_Assignment_
Please reproduce the following records exactly, with nothing omitted.

[Data items]
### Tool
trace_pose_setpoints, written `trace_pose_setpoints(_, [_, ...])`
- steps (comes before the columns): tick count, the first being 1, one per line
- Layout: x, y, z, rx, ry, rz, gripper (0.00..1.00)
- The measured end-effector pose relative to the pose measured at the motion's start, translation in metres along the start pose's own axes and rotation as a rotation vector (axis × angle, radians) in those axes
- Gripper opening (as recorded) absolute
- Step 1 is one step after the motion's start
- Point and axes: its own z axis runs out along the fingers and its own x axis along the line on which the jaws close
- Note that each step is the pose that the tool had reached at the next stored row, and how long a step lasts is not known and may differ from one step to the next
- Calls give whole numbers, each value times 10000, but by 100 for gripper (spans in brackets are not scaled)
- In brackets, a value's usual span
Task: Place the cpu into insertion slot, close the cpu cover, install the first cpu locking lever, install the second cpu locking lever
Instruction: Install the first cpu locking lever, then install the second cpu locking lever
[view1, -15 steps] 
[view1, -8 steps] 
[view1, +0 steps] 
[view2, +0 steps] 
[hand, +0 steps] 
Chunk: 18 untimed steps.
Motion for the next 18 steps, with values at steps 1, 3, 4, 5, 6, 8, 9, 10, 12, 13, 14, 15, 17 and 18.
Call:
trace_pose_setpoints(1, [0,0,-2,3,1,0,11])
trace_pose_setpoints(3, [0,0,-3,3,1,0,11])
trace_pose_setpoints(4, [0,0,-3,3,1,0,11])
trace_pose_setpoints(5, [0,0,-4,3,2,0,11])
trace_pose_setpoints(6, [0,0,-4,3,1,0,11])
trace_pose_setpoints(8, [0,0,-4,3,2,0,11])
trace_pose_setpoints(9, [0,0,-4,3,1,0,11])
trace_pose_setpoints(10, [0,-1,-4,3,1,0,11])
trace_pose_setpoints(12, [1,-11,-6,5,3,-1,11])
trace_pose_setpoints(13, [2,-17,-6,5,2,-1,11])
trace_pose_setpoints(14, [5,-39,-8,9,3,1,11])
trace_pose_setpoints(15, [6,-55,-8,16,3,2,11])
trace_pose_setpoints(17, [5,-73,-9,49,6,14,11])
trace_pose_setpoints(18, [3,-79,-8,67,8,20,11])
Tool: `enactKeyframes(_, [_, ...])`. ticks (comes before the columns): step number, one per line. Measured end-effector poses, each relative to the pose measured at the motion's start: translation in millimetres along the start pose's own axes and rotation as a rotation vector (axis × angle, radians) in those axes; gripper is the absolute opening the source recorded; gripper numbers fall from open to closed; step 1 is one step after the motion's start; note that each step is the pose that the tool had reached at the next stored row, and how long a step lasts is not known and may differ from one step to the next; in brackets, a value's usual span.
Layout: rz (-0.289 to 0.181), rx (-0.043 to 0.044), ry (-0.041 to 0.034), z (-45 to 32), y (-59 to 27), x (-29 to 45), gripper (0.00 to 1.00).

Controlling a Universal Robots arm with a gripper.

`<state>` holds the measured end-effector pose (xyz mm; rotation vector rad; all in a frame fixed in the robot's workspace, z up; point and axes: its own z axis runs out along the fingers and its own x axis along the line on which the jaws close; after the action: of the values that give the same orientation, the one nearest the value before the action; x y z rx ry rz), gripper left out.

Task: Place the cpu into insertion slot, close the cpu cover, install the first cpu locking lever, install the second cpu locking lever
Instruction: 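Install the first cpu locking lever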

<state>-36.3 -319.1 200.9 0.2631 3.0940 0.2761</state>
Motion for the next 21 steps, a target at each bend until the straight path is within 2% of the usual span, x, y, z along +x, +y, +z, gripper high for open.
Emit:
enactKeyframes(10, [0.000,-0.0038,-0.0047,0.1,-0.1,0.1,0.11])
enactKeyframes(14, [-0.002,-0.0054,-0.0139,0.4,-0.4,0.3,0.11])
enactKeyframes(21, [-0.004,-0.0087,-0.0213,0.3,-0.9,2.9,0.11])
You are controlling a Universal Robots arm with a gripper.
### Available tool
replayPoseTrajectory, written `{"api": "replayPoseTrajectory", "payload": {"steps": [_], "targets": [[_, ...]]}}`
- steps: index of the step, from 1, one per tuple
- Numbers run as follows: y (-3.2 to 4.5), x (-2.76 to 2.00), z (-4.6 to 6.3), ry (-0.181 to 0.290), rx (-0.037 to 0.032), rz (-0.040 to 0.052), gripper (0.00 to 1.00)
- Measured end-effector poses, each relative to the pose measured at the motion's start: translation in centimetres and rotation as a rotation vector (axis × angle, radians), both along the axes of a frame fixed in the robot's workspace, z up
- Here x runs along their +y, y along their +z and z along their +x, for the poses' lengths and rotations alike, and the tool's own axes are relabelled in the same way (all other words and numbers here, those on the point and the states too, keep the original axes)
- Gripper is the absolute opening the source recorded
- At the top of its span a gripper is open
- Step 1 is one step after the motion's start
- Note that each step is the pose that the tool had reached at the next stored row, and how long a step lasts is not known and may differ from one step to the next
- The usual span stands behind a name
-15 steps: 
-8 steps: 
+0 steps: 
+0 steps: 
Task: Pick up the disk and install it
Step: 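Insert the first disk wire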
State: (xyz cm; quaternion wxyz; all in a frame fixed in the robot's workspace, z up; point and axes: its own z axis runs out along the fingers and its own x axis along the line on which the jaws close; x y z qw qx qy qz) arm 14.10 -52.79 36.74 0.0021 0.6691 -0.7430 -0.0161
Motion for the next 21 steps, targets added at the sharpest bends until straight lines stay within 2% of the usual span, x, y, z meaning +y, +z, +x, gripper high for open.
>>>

_Answer_
### Tool
trace_pose_setpoints, written `trace_pose_setpoints(_, [_, ...])`
- steps (comes before the columns): tick count, the first being 1, one per line
- Layout: x, y, z, rx, ry, rz, gripper (0.00..1.00)
- The measured end-effector pose relative to the pose measured at the motion's start, translation in metres along the start pose's own axes and rotation as a rotation vector (axis × angle, radians) in those axes
- Gripper opening (as recorded) absolute
- Step 1 is one step after the motion's start
- Point and axes: its own z axis runs out along the fingers and its own x axis along the line on which the jaws close
- Note that each step is the pose that the tool had reached at the next stored row, and how long a step lasts is not known and may differ from one step to the next
- Calls give whole numbers, each value times 10000, but by 100 for gripper (spans in brackets are not scaled)
- In brackets, a value's usual span
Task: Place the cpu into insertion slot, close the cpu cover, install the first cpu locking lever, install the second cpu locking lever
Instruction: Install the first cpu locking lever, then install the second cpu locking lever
[view1, -15 steps] 
[view1, -8 steps] 
[view1, +0 steps] 
[view2, +0 steps] 
[hand, +0 steps] 
Chunk: 18 untimed steps.
Motion for the next 18 steps, with values at steps 1, 3, 4, 5, 6, 8, 9, 10, 12, 13, 14, 15, 17 and 18.
Call:
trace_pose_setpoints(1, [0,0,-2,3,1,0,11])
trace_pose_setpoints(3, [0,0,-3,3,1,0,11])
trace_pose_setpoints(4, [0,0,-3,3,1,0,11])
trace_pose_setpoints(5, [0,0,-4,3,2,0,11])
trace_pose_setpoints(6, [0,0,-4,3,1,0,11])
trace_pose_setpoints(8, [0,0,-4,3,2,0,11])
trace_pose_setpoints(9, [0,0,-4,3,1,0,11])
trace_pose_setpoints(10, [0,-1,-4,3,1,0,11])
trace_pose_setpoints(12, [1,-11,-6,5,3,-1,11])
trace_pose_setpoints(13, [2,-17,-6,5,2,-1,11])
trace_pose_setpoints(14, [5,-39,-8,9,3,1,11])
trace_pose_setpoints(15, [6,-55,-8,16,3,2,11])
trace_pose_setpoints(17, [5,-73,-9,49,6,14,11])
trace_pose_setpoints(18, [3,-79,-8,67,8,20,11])
Tool: `enactKeyframes(_, [_, ...])`. ticks (comes before the columns): step number, one per line. Measured end-effector poses, each relative to the pose measured at the motion's start: translation in millimetres along the start pose's own axes and rotation as a rotation vector (axis × angle, radians) in those axes; gripper is the absolute opening the source recorded; gripper numbers fall from open to closed; step 1 is one step after the motion's start; note that each step is the pose that the tool had reached at the next stored row, and how long a step lasts is not known and may differ from one step to the next; in brackets, a value's usual span.
Layout: rz (-0.289 to 0.181), rx (-0.043 to 0.044), ry (-0.041 to 0.034), z (-45 to 32), y (-59 to 27), x (-29 to 45), gripper (0.00 to 1.00).

Controlling a Universal Robots arm with a gripper.

`<state>` holds the measured end-effector pose (xyz mm; rotation vector rad; all in a frame fixed in the robot's workspace, z up; point and axes: its own z axis runs out along the fingers and its own x axis along the line on which the jaws close; after the action: of the values that give the same orientation, the one nearest the value before the action; x y z rx ry rz), gripper left out.

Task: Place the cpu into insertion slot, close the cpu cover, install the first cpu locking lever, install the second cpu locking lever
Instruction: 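Install the first cpu locking lever
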
<state>-36.3 -319.1 200.9 0.2631 3.0940 0.2761</state>
Motion for the next 21 steps, a target at each bend until the straight path is within 2% of the usual span, x, y, z along +x, +y, +z, gripper high for open.
Emit:
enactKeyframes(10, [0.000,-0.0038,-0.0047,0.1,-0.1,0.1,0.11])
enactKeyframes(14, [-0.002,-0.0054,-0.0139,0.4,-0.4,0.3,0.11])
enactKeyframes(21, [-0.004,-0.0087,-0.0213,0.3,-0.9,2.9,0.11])
You are controlling a Universal Robots arm with a gripper.
### Available tool
replayPoseTrajectory, written `{"api": "replayPoseTrajectory", "payload": {"steps": [_], "targets": [[_, ...]]}}`
- steps: index of the step, from 1, one per tuple
- Numbers run as follows: y (-3.2 to 4.5), x (-2.76 to 2.00), z (-4.6 to 6.3), ry (-0.181 to 0.290), rx (-0.037 to 0.032), rz (-0.040 to 0.052), gripper (0.00 to 1.00)
- Measured end-effector poses, each relative to the pose measured at the motion's start: translation in centimetres and rotation as a rotation vector (axis × angle, radians), both along the axes of a frame fixed in the robot's workspace, z up
- Here x runs along their +y, y along their +z and z along their +x, for the poses' lengths and rotations alike, and the tool's own axes are relabelled in the same way (all other words and numbers here, those on the point and the states too, keep the original axes)
- Gripper is the absolute opening the source recorded
- At the top of its span a gripper is open
- Step 1 is one step after the motion's start
- Note that each step is the pose that the tool had reached at the next stored row, and how long a step lasts is not known and may differ from one step to the next
- The usual span stands behind a name
-15 steps: 
-8 steps: 
+0 steps: 
+0 steps: 
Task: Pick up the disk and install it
Step: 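Insert the first disk wire
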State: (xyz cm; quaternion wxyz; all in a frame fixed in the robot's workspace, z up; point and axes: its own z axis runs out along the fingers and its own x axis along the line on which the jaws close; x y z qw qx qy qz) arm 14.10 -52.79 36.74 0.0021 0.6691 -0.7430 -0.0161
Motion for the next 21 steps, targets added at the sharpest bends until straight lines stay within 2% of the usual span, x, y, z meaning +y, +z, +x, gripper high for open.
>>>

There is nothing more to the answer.